Example of robust regression

In class, we talked about how robust regression can be used to detect the main trend in the data without being overly influenced by outliers. For this assignment, I would like you to:

  1. using the robust regression model that I described in class, fit this model to simulated data without outliers.

a - How similar or different are the results from the robust regression model from what the function “lm” would give you?

b - Do the results for \(\tau_i\) match what you expect? What about the results for \(v\)?

  1. using the robust regression model that I described in class, fit this model to simulated data with outliers.

a - How similar or different are the results from the robust regression model from what the function “lm” would give you?

b - Do the results for \(\tau_i\) match what you expect? What about the results for \(v\)?

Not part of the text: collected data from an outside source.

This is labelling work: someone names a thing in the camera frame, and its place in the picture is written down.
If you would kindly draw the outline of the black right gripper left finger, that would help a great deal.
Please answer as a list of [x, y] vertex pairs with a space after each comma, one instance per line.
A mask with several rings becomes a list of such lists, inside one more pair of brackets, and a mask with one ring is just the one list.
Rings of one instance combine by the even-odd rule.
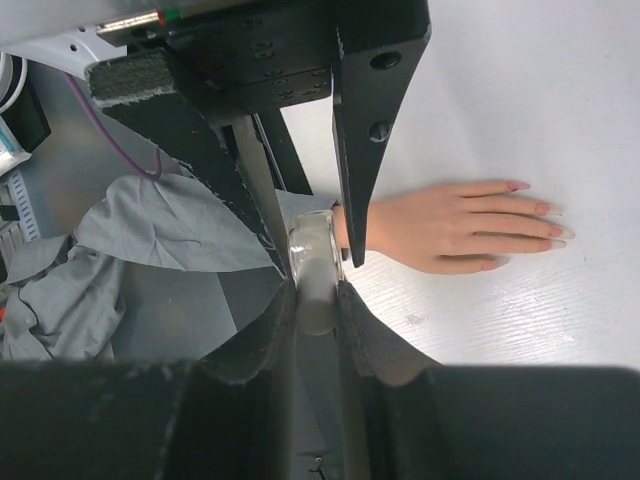
[[5, 479], [286, 479], [295, 290], [195, 361], [5, 361]]

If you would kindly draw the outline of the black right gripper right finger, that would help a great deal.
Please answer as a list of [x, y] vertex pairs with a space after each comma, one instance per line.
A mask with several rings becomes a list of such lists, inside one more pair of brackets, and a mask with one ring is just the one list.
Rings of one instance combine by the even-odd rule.
[[444, 366], [337, 293], [350, 479], [635, 479], [639, 374]]

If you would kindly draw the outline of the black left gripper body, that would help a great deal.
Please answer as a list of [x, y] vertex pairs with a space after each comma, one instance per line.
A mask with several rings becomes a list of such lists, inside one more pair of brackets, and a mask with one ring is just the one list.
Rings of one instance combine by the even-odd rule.
[[163, 50], [250, 113], [330, 97], [395, 115], [431, 35], [425, 1], [203, 1], [97, 24], [128, 54]]

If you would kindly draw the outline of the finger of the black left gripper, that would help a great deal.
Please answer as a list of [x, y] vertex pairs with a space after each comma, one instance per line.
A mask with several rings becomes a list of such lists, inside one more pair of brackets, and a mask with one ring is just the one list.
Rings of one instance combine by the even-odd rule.
[[249, 113], [166, 48], [94, 64], [87, 80], [104, 115], [184, 166], [252, 232], [278, 272], [290, 275], [284, 222]]
[[333, 135], [352, 262], [365, 262], [368, 210], [400, 107], [431, 29], [368, 50], [342, 50], [334, 64]]

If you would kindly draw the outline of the clear nail polish bottle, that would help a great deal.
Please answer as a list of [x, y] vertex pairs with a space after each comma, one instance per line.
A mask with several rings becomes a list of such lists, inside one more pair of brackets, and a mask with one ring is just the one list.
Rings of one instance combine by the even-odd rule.
[[333, 212], [297, 216], [289, 230], [288, 247], [298, 327], [309, 335], [325, 335], [336, 326], [337, 289], [344, 278]]

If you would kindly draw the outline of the grey sleeved forearm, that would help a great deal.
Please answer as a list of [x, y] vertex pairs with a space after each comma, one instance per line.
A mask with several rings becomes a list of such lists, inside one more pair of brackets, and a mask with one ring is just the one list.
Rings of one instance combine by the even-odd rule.
[[219, 275], [272, 266], [201, 183], [124, 176], [71, 235], [14, 253], [5, 360], [198, 358], [236, 329]]

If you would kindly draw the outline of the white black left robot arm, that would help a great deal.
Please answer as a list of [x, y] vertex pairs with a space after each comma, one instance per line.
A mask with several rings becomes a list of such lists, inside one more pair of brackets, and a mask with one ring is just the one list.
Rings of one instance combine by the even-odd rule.
[[353, 263], [428, 45], [424, 1], [5, 1], [1, 46], [88, 81], [106, 116], [179, 160], [284, 263], [268, 158], [281, 110], [333, 101]]

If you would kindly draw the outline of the mannequin hand with nails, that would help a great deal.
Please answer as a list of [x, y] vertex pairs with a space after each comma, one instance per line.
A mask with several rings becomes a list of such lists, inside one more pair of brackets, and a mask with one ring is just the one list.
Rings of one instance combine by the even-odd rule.
[[523, 196], [529, 188], [517, 180], [443, 184], [374, 201], [366, 249], [422, 273], [457, 275], [564, 248], [574, 234], [552, 219], [561, 210]]

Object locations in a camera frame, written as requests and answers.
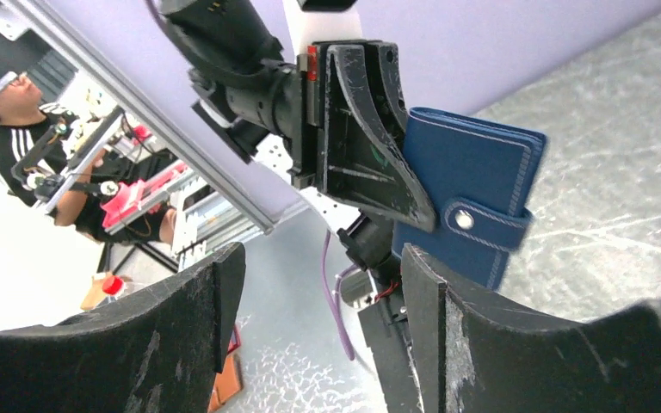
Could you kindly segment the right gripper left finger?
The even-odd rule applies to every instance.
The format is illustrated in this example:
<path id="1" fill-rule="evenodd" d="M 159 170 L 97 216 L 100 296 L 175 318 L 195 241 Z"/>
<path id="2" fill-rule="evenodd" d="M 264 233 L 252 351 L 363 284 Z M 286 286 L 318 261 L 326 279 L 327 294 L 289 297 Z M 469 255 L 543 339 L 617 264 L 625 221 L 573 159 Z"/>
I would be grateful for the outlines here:
<path id="1" fill-rule="evenodd" d="M 54 326 L 0 331 L 0 412 L 204 412 L 242 296 L 229 243 Z"/>

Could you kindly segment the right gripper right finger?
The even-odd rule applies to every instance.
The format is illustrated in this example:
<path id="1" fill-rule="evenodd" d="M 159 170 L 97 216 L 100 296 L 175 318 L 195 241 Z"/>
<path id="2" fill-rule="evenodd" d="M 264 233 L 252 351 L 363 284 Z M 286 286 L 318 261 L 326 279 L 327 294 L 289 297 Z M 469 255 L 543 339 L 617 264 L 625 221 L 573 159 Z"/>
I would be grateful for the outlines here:
<path id="1" fill-rule="evenodd" d="M 661 412 L 661 299 L 589 323 L 516 303 L 406 245 L 426 412 Z"/>

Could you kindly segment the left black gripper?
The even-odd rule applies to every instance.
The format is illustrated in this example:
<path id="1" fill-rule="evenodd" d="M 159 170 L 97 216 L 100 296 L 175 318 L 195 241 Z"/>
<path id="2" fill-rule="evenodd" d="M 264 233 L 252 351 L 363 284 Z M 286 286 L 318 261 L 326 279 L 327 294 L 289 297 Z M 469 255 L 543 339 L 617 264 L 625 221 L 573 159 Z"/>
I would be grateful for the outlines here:
<path id="1" fill-rule="evenodd" d="M 408 114 L 395 43 L 312 43 L 296 57 L 291 108 L 293 187 L 435 228 L 433 203 L 402 153 Z"/>

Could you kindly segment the blue leather card holder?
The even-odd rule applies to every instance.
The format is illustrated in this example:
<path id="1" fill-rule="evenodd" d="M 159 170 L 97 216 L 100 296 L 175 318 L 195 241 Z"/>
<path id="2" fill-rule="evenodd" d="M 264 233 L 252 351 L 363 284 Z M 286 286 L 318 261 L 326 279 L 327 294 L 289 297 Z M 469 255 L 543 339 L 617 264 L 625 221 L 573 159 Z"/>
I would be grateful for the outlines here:
<path id="1" fill-rule="evenodd" d="M 544 133 L 434 108 L 411 108 L 403 155 L 430 197 L 434 229 L 395 224 L 392 253 L 417 246 L 483 287 L 499 288 L 532 220 L 526 202 Z"/>

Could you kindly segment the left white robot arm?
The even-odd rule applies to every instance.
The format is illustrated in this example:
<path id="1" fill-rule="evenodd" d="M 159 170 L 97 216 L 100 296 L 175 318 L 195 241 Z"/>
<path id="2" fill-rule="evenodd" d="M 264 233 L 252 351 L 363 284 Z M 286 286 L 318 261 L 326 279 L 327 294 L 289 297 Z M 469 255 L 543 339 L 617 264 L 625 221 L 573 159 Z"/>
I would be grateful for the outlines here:
<path id="1" fill-rule="evenodd" d="M 200 97 L 226 120 L 210 127 L 245 162 L 283 139 L 291 184 L 423 231 L 436 211 L 403 157 L 407 113 L 398 48 L 380 40 L 315 40 L 292 63 L 249 1 L 162 1 L 152 8 L 191 64 Z"/>

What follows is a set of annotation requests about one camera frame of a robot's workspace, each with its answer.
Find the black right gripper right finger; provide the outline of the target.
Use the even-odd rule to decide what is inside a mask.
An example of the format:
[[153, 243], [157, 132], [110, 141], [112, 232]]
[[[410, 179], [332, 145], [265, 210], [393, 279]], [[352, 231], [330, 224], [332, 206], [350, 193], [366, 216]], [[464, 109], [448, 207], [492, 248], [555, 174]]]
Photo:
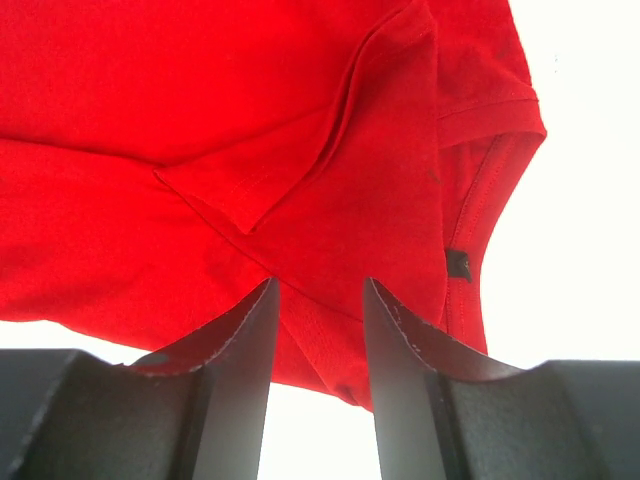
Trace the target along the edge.
[[364, 330], [385, 479], [635, 479], [639, 365], [519, 369], [420, 319], [375, 279]]

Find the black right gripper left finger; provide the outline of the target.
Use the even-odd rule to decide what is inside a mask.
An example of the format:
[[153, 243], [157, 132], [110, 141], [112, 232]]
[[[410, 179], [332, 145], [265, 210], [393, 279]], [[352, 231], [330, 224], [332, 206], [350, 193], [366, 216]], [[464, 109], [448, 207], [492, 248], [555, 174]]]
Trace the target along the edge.
[[1, 353], [5, 479], [253, 479], [279, 284], [135, 363], [76, 349]]

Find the red t shirt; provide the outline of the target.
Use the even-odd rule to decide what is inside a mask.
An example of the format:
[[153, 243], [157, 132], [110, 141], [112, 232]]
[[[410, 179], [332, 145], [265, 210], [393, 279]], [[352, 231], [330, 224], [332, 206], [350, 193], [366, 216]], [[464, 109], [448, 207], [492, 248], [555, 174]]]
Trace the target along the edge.
[[484, 351], [545, 136], [506, 1], [5, 1], [1, 317], [156, 350], [274, 277], [274, 380], [370, 408], [364, 281]]

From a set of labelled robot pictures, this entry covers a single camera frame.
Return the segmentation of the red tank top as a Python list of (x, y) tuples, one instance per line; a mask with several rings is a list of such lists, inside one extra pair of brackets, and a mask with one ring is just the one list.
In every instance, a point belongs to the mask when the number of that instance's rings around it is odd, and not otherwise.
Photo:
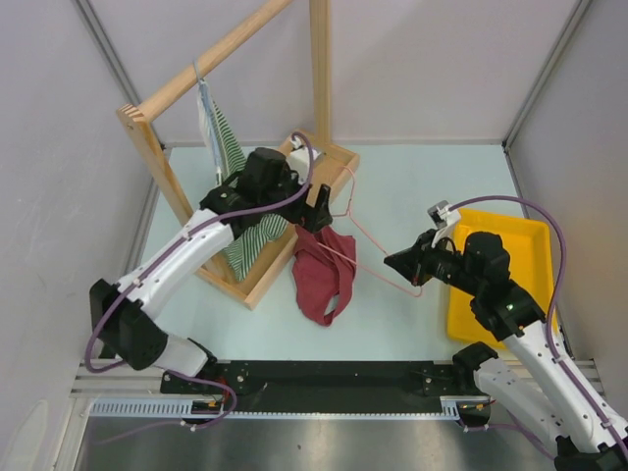
[(356, 275), (356, 243), (351, 235), (339, 235), (331, 227), (311, 234), (296, 227), (292, 276), (296, 303), (310, 321), (330, 327), (353, 295)]

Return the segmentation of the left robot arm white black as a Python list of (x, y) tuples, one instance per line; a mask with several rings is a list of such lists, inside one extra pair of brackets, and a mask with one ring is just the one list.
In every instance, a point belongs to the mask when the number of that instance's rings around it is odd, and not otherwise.
[(193, 340), (164, 332), (156, 319), (189, 276), (264, 216), (278, 215), (310, 233), (333, 221), (328, 185), (320, 185), (314, 204), (307, 202), (316, 152), (307, 142), (296, 152), (308, 159), (302, 172), (291, 155), (255, 148), (243, 169), (212, 188), (190, 220), (148, 262), (113, 284), (97, 281), (89, 291), (89, 340), (101, 340), (135, 371), (152, 366), (171, 370), (194, 391), (210, 390), (217, 380), (213, 356)]

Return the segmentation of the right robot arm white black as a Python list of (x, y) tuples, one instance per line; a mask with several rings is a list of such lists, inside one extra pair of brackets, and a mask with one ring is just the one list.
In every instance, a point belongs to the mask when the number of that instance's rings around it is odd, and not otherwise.
[(471, 295), (482, 327), (516, 356), (529, 385), (483, 342), (453, 357), (454, 385), (495, 399), (524, 432), (535, 436), (558, 470), (624, 470), (627, 421), (587, 381), (551, 335), (549, 317), (510, 277), (510, 256), (499, 235), (476, 232), (462, 251), (450, 250), (429, 230), (385, 264), (416, 287), (437, 279)]

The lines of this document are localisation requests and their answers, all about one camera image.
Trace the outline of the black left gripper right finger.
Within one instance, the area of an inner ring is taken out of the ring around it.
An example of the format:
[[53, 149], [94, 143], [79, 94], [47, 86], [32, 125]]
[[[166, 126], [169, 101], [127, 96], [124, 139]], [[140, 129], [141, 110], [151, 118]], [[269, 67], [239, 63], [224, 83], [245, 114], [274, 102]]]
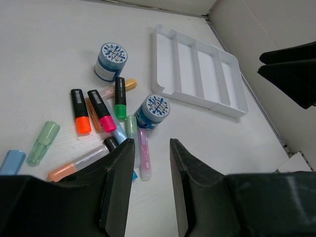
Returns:
[[179, 236], [238, 237], [240, 225], [225, 175], [178, 139], [170, 139], [170, 166]]

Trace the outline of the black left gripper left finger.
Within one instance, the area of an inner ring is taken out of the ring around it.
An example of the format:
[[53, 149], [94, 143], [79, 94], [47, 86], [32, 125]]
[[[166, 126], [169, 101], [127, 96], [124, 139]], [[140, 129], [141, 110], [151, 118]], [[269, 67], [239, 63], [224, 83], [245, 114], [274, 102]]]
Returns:
[[67, 237], [123, 237], [135, 158], [126, 139], [108, 155], [59, 181], [70, 190]]

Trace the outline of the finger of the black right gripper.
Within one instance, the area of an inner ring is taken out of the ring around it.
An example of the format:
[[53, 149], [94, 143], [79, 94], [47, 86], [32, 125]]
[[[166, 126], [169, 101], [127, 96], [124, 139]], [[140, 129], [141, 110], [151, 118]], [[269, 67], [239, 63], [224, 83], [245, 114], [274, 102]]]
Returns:
[[265, 52], [259, 60], [268, 65], [316, 58], [316, 42]]
[[316, 104], [316, 60], [299, 60], [261, 66], [258, 70], [303, 109]]

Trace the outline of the black highlighter blue cap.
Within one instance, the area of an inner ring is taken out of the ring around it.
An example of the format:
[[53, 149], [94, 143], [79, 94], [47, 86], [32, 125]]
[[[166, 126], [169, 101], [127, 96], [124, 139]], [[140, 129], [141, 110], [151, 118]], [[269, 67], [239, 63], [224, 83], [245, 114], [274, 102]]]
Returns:
[[118, 143], [113, 136], [104, 139], [103, 143], [108, 148], [109, 152], [112, 152], [118, 147]]

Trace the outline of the pastel purple marker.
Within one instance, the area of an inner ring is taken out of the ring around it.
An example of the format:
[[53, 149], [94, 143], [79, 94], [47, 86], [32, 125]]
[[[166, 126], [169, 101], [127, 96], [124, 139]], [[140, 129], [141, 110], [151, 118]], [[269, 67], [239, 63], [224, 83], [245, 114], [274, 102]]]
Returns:
[[152, 178], [152, 167], [149, 154], [149, 143], [146, 130], [139, 128], [139, 151], [140, 151], [140, 175], [143, 181], [150, 181]]

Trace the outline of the pastel green long marker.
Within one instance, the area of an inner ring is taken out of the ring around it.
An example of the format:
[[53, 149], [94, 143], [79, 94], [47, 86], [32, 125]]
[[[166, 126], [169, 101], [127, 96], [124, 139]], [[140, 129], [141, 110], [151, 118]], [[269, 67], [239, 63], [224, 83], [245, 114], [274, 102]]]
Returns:
[[138, 139], [138, 128], [135, 116], [127, 116], [125, 122], [125, 129], [128, 138]]

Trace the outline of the black highlighter pink cap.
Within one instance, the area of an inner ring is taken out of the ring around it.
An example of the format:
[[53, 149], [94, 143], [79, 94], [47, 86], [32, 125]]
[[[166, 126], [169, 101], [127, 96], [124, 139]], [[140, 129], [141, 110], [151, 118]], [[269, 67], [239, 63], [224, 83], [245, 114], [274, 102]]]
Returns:
[[117, 126], [99, 92], [97, 90], [90, 90], [87, 94], [88, 106], [92, 114], [98, 118], [103, 130], [107, 133], [115, 131]]

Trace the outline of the black highlighter orange cap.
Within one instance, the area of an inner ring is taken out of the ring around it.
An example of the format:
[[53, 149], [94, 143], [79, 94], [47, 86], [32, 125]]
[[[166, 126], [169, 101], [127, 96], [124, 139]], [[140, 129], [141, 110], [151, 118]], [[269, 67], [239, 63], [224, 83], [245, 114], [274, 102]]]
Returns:
[[77, 133], [89, 134], [91, 132], [91, 125], [82, 90], [72, 89], [71, 99]]

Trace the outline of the black highlighter green cap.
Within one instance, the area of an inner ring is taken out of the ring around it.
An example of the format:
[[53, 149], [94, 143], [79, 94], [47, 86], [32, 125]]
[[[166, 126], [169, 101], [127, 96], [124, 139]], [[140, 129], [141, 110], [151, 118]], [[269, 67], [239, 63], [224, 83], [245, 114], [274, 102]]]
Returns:
[[115, 80], [115, 113], [120, 120], [127, 117], [125, 79], [122, 77], [116, 77]]

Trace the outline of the blue paint jar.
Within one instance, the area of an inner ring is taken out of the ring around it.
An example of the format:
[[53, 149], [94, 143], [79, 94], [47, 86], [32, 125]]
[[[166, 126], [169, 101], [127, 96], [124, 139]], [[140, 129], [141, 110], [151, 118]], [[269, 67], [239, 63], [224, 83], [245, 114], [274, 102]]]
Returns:
[[153, 130], [170, 114], [169, 102], [160, 95], [149, 95], [135, 112], [139, 128]]
[[105, 43], [98, 54], [95, 73], [101, 80], [113, 82], [120, 76], [127, 59], [127, 51], [121, 45], [113, 42]]

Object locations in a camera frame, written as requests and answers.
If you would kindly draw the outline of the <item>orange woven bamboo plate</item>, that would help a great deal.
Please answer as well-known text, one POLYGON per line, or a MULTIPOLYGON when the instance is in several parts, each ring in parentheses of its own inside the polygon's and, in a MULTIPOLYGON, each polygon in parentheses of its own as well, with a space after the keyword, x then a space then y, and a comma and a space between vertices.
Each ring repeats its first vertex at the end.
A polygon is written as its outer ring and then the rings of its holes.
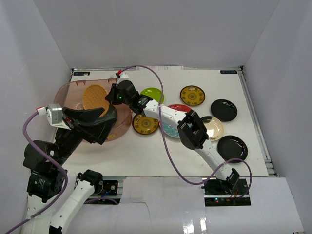
POLYGON ((88 86, 82 96, 83 108, 85 110, 103 108, 104 111, 100 115, 100 117, 103 117, 110 106, 110 103, 105 99, 107 94, 107 90, 102 85, 92 84, 88 86))

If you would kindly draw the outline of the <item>red plate with teal flower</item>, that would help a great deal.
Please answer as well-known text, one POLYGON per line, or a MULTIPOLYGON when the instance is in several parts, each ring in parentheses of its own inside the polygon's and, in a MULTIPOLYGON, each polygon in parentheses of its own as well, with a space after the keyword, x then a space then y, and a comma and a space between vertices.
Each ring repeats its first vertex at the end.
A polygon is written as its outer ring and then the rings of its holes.
MULTIPOLYGON (((171 104, 169 106, 162 105, 161 108, 165 113, 173 114, 175 119, 176 117, 181 117, 182 114, 185 115, 185 113, 191 111, 191 108, 185 104, 171 104)), ((176 125, 173 126, 169 124, 165 118, 162 119, 162 127, 166 135, 177 139, 180 138, 176 125)))

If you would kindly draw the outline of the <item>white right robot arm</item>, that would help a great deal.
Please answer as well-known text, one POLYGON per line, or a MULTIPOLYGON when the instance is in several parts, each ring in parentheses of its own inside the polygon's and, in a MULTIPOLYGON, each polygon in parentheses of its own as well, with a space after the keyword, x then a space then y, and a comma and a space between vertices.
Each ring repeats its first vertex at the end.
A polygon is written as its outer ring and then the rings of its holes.
POLYGON ((141 95, 129 80, 113 84, 105 99, 112 105, 126 104, 136 114, 143 114, 176 128, 181 143, 197 152, 214 171, 221 191, 232 194, 238 188, 239 173, 228 165, 209 141, 207 129, 197 112, 181 112, 141 95))

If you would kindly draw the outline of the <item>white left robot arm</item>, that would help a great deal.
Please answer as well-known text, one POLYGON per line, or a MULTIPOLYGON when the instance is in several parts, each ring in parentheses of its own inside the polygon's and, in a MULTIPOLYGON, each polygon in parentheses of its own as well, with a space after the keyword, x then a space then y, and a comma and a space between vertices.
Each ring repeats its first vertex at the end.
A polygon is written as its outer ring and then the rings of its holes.
POLYGON ((38 108, 24 123, 23 134, 28 145, 23 165, 30 169, 31 175, 22 233, 64 234, 83 204, 116 195, 117 189, 111 186, 116 186, 117 181, 105 182, 101 173, 88 169, 78 173, 76 187, 62 207, 57 212, 51 209, 68 185, 67 171, 63 168, 66 160, 82 141, 103 144, 107 139, 117 117, 100 118, 104 111, 102 107, 74 110, 53 104, 38 108), (35 116, 47 116, 50 124, 57 128, 53 143, 29 137, 27 126, 35 116))

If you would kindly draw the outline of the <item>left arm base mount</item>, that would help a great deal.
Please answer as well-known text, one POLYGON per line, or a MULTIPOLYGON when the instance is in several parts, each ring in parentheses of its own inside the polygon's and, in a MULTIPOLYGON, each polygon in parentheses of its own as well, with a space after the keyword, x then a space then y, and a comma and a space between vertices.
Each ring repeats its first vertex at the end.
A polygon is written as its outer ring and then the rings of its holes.
POLYGON ((85 204, 118 205, 121 200, 121 181, 102 180, 100 182, 89 182, 76 178, 75 189, 83 192, 85 204))

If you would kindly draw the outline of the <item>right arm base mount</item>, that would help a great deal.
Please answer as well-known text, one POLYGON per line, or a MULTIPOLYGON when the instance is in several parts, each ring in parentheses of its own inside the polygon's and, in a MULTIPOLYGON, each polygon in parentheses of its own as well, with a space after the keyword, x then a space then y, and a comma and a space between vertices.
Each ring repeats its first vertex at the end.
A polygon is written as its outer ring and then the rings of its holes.
POLYGON ((249 192, 239 198, 247 188, 246 179, 239 179, 232 190, 223 188, 216 179, 210 179, 201 186, 206 207, 251 206, 249 192))

  1. We could also try to create a different type of robust regression model. This model would explicitly represent two types of data points: outliers and valid observations. It would then create a latent group membership variable for each observation (say \(z_i\)), which would indicate if the corresponding observation falls into the outlier group (\(z_i=1\)) or into the valid group (\(z_i=0\)). The likelihood for the observations that fell into the outlier group would be something like \(y_i \sim N(\beta_0+\beta_1 x_i,\sigma^2 +1000)\) whereas the likelihood for the observations that fell into the valid group would be \(y_i \sim N(\beta_0+\beta_1 x_i,\sigma^2)\).

a - Can you write down the mathematical description of this model?

b - Fit this model using JAGS. Does it work better, worse, or the same as our original robust regression model?